Bazaruto, Benguerra et les îles du parc
L’archipel est souvent associé à quelques noms qui reviennent dans tous les itinéraires : Bazaruto, Benguerra, Magaruque, Santa Carolina, Bangue et les bancs de sable alentour. Les sources officielles du parc national mettent en avant un espace protégé de plus de 1 500 km², créé notamment pour préserver les dugongs et les tortues marines.
Bazaruto, la plus grande île, impressionne par ses dunes, ses lacs intérieurs, ses plages et ses points de vue sur l’océan. Benguerra attire une clientèle plus confidentielle, notamment grâce à ses lodges haut de gamme et à ses paysages de carte postale. Magaruque, plus accessible depuis Vilankulo, se prête bien à une excursion à la journée. Santa Carolina, longtemps surnommée Paradise Island, garde une aura particulière liée à son passé plus glamour, lorsqu’elle accueillait un hôtel de luxe devenu emblématique dans les années 1950.
Chaque île possède son ambiance, mais toutes partagent la même évidence : Bazaruto est d’abord un archipel de sable, de vent et d’eau.

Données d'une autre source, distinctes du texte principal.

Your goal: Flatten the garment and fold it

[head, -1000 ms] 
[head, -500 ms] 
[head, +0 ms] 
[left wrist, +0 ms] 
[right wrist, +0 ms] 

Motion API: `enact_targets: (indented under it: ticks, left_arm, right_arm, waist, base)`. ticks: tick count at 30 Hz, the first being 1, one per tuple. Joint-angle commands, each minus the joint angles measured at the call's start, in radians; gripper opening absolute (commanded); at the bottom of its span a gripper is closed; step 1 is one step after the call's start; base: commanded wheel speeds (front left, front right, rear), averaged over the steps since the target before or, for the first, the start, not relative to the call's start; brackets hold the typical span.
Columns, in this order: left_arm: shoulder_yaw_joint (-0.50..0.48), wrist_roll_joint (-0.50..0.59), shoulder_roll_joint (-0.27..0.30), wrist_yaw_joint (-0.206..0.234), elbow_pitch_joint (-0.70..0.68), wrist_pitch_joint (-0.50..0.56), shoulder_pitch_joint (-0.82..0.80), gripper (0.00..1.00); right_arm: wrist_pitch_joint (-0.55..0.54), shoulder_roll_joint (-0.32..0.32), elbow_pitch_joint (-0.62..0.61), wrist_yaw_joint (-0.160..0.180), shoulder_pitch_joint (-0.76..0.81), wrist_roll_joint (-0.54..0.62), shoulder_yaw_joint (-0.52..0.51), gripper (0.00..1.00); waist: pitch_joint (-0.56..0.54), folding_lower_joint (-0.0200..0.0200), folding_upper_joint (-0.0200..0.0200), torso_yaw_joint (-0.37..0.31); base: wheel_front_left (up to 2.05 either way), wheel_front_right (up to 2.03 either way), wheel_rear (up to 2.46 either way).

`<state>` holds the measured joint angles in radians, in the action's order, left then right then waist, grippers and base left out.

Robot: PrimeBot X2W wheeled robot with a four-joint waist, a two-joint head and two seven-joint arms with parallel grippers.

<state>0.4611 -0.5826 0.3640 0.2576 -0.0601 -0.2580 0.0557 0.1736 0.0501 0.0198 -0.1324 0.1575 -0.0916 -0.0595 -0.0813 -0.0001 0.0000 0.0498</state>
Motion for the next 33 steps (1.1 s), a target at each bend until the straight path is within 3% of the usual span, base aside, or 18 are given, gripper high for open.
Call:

Le luxe existe, parfois très affirmé, mais il ne doit pas masquer l’essentiel : la force du lieu tient à sa nature encore dominante.
Vilankulo, porte d’entrée de l’archipel
Vilankulo reste la grande porte d’entrée de Bazaruto. Cette ville côtière du sud du Mozambique sert de base pour organiser les transferts, les excursions et les séjours sur les îles. Elle garde une atmosphère de bord de mer plus directe, plus vivante, avec des bateaux sur la plage, des départs à marée favorable et une relation quotidienne avec l’archipel.

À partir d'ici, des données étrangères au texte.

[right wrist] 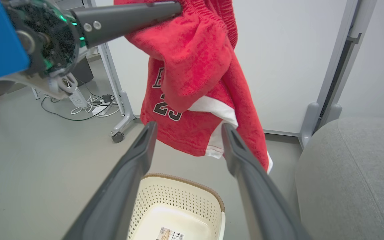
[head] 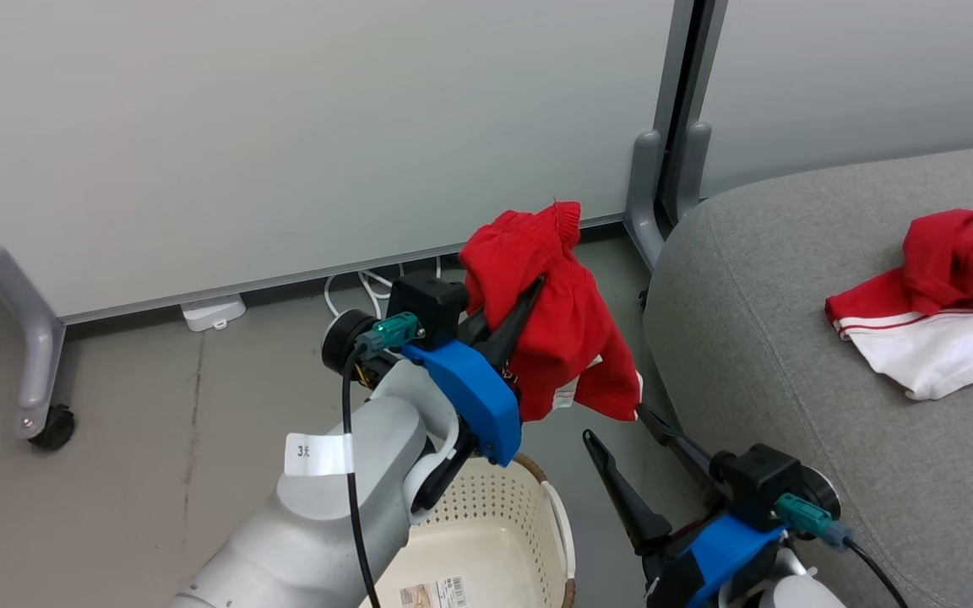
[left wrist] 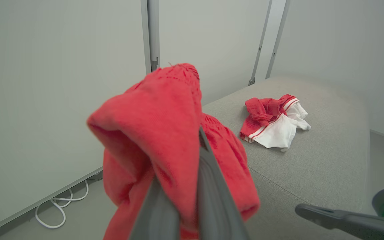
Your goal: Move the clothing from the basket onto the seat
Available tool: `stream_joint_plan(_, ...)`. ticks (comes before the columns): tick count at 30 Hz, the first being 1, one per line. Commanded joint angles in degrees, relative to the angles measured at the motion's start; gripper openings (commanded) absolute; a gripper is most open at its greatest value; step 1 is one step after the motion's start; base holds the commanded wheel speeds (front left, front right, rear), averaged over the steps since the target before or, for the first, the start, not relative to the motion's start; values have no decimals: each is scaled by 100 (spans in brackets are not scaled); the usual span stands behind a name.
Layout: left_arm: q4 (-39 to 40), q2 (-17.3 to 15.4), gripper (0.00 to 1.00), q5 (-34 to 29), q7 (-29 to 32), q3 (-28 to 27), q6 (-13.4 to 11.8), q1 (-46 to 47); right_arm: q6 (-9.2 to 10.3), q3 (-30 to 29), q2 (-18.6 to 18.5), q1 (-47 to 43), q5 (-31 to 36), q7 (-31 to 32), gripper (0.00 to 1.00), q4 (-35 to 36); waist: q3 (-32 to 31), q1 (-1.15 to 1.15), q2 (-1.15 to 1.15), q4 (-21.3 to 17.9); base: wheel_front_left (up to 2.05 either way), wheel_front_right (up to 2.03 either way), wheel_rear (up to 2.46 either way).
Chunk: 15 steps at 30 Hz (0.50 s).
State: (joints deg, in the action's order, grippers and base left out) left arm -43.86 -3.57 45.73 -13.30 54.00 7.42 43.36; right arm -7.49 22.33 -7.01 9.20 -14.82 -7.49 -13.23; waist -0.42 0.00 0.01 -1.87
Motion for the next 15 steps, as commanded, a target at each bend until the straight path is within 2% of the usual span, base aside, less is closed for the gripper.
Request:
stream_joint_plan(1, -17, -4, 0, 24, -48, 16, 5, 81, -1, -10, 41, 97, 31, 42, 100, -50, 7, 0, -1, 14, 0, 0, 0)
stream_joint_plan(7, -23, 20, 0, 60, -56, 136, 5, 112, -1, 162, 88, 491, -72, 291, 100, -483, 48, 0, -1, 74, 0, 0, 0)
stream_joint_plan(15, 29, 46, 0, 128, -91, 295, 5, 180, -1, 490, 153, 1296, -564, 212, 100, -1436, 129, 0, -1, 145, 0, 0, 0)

Pour les voyageurs qui ne séjournent pas dans un lodge insulaire, Vilankulo permet déjà de goûter à Bazaruto à travers des sorties en bateau, des journées de snorkeling ou des excursions vers les îles les plus accessibles. La météo, la marée et l’état de la mer restent déterminants. Même sous les tropiques, une sortie réussie dépend toujours des conditions du jour.

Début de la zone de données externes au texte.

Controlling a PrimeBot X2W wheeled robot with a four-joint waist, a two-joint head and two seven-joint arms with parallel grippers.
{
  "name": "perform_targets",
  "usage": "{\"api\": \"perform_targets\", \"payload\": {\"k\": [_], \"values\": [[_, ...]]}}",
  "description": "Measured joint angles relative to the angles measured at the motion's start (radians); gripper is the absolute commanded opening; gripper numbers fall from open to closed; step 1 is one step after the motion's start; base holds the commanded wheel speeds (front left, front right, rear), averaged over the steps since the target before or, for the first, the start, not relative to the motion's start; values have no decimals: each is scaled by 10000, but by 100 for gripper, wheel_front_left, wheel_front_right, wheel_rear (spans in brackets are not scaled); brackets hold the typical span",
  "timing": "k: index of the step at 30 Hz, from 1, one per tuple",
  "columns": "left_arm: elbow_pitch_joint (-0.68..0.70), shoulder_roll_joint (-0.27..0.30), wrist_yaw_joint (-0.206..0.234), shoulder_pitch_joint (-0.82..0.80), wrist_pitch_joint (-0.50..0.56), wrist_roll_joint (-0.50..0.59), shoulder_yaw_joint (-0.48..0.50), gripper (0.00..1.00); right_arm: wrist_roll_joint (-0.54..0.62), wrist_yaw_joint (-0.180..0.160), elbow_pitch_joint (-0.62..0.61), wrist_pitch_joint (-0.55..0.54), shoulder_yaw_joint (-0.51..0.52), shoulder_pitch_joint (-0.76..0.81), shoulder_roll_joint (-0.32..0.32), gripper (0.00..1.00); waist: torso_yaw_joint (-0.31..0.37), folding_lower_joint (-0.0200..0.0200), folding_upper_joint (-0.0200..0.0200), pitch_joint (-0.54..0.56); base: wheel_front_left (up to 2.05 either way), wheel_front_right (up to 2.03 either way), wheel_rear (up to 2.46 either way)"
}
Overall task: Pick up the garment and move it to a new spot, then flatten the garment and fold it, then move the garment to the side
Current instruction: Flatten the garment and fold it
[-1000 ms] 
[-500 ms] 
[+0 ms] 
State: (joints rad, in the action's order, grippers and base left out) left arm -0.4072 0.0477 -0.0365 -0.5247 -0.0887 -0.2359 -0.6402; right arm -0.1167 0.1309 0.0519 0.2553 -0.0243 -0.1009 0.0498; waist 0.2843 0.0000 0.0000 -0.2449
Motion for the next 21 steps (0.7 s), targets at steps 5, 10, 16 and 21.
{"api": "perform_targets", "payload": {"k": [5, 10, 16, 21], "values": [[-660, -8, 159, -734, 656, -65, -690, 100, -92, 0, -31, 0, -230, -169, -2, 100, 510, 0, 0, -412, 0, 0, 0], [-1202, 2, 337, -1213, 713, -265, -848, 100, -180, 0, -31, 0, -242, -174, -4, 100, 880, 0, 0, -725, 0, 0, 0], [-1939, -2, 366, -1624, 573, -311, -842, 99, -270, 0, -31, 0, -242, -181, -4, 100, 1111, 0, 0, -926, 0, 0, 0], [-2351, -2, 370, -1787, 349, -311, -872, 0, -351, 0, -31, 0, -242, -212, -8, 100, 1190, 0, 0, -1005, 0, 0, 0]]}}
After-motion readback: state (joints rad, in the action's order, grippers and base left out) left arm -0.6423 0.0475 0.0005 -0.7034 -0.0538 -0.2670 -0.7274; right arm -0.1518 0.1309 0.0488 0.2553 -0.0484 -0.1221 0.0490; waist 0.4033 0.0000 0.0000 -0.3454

Une escale nautique à aborder avec respect
Pour les amateurs de mer, Bazaruto possède une dimension fascinante. Les eaux sont chaudes, les couleurs saisissantes, les fonds superbes et les paysages changent en permanence avec la lumière. Mais l’archipel n’est pas un simple terrain de jeu. C’est un espace protégé, habité, utilisé par des pêcheurs locaux et soumis à des règles de conservation.
La navigation de plaisance et les excursions doivent donc s’inscrire dans cette logique. Les récifs, les herbiers, les tortues, les dugongs et les bancs de sable exigent une attention constante. Les mouillages, les approches en bateau, la vitesse, les activités nautiques et les déchets sont autant de sujets qui comptent dans une zone aussi fragile. La beauté de Bazaruto impose une forme de retenue.
Bazaruto, un paradis qui se mérite
L’archipel de Bazaruto fascine parce qu’il donne le sentiment d’un monde encore largement dominé par la mer. Les plages sont immenses, les eaux limpides, les îles espacées, les dunes presque irréelles et la faune marine d’une richesse rare. Pourtant, ce décor n’a rien d’un paradis facile. Il demande de voyager avec conscience, de respecter les règles du parc, de comprendre la fragilité des espèces et de ne pas réduire l’expérience à quelques photos de lagons.
C’est sans doute ce qui fait la force de Bazaruto aujourd’hui. Dans un monde où beaucoup de destinations tropicales finissent par se ressembler, cet archipel du Mozambique conserve une identité puissante : celle d’un sanctuaire marin spectaculaire, encore sauvage par endroits, où le grand luxe n’efface pas la sensation d’être face à une nature plus grande que soi.